"30 shoes are arbitrary ordered in a row, 15 left and 15 right shoes. In this row there will always be 10 succeeding shoes such that 5 of theme are left shoes (and 5 of theme are right shoes. Prove this mathematically"
I suppose this is some kind of combinatorial problem, but I don't manage to prove it.
On
Consider the line of shoes looped to a complete circle, this gives 30 10-shoe series, and since all shoes appear in exactly 10 of those series, the average number of left shoes in these series must be 5.
The neighbouring series of each series only differ by a single shoe, therefore the number of left shoes can only differ by a maximum of 1 between neighbouring series.
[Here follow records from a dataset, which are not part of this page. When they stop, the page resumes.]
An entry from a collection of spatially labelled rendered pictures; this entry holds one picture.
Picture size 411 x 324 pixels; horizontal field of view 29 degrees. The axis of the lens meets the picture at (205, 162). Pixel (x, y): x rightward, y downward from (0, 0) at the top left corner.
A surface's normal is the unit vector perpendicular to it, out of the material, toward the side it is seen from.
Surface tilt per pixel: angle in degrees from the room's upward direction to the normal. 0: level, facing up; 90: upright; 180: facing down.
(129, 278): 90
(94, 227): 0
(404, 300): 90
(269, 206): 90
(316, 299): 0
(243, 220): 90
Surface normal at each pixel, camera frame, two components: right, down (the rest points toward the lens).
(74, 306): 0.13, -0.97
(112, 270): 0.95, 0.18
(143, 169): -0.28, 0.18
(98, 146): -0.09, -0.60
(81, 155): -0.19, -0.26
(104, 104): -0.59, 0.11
Therefore if one series has more than 5 left shoes, and another series has less than 5 left shoes, then at least one series in between must have exactly 5 left shoes.
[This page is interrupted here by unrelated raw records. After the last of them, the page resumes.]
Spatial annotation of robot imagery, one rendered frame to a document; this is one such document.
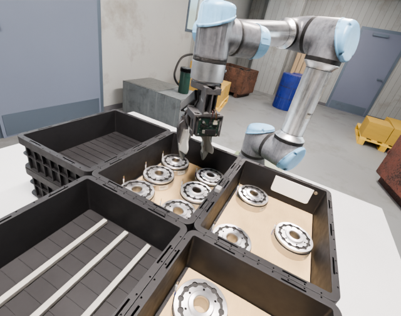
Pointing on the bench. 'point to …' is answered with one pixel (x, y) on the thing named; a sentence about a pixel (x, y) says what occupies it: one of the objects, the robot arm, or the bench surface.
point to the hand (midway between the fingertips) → (192, 154)
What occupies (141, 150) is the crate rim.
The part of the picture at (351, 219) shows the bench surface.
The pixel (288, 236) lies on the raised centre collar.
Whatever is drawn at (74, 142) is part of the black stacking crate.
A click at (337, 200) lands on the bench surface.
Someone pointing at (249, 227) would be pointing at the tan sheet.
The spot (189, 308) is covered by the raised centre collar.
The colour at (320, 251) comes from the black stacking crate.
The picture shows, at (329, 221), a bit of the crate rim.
If we are to construct an order that disproves the theorem it must consist of 21 series in a row that either all contain less or all contain more than 5 left shoes, the remaining 9 series must contain so few of many left shoes that the proven average number of left shoes per series is fulfilled.
In the best case scenario 21 of the series contain 4 left shoes each, two of the remaining series are neighbors to one of the 4 left shoe series, so they can contain no more than 5 left shoes, two others of the remaining series are neighbours to these series, so they can contain no more than 6 left shoes etc. When you sum it up there simply cannot be so many left shoes in the 9 series that the average is met, having less than 4 left shoes in any of the 21 series is only going to make the disparity bigger. And there is a similar argument for why 6 left shoes in the 21 series won't work either. Thus it is impossible to create an example that disproves the theorem, and therefore it must be true.
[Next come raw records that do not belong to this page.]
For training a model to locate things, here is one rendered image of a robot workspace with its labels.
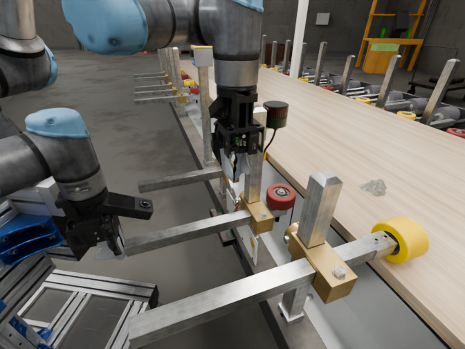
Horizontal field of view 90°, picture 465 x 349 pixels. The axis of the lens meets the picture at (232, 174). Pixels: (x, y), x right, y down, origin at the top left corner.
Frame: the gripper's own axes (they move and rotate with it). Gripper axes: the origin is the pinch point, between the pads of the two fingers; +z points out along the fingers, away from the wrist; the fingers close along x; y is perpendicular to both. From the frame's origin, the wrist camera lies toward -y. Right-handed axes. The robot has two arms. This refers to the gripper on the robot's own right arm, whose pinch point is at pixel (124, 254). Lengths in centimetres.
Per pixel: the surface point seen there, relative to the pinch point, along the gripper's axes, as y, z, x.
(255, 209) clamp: -34.5, -4.4, 0.6
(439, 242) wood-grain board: -66, -7, 27
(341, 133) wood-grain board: -87, -7, -27
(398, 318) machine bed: -55, 8, 32
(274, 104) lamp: -39, -31, -3
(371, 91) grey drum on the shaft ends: -184, 0, -101
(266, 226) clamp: -35.9, -1.6, 5.0
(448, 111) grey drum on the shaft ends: -181, -2, -42
Try to prove the statement for 8, 9, 10, 11 and 12 pairs of shoes. It is false for two of them, and this argument does not work for the remaining three.
Let the shoes be numbered from 1 to 30 and let $f(n)$ be the number of left shoes in the set of the $n$-th to the $(n+9)$-th shoe for $1\leq n \leq 21$. $f$ has a minimum that is at most $5$ and a maximum that is at least $5$. Considering the fact that $|f(n+1)-f(n)| \leq 1$ for all $n$ will lead to a proof.
EDIT: Argument with minimum and maximum of $f$.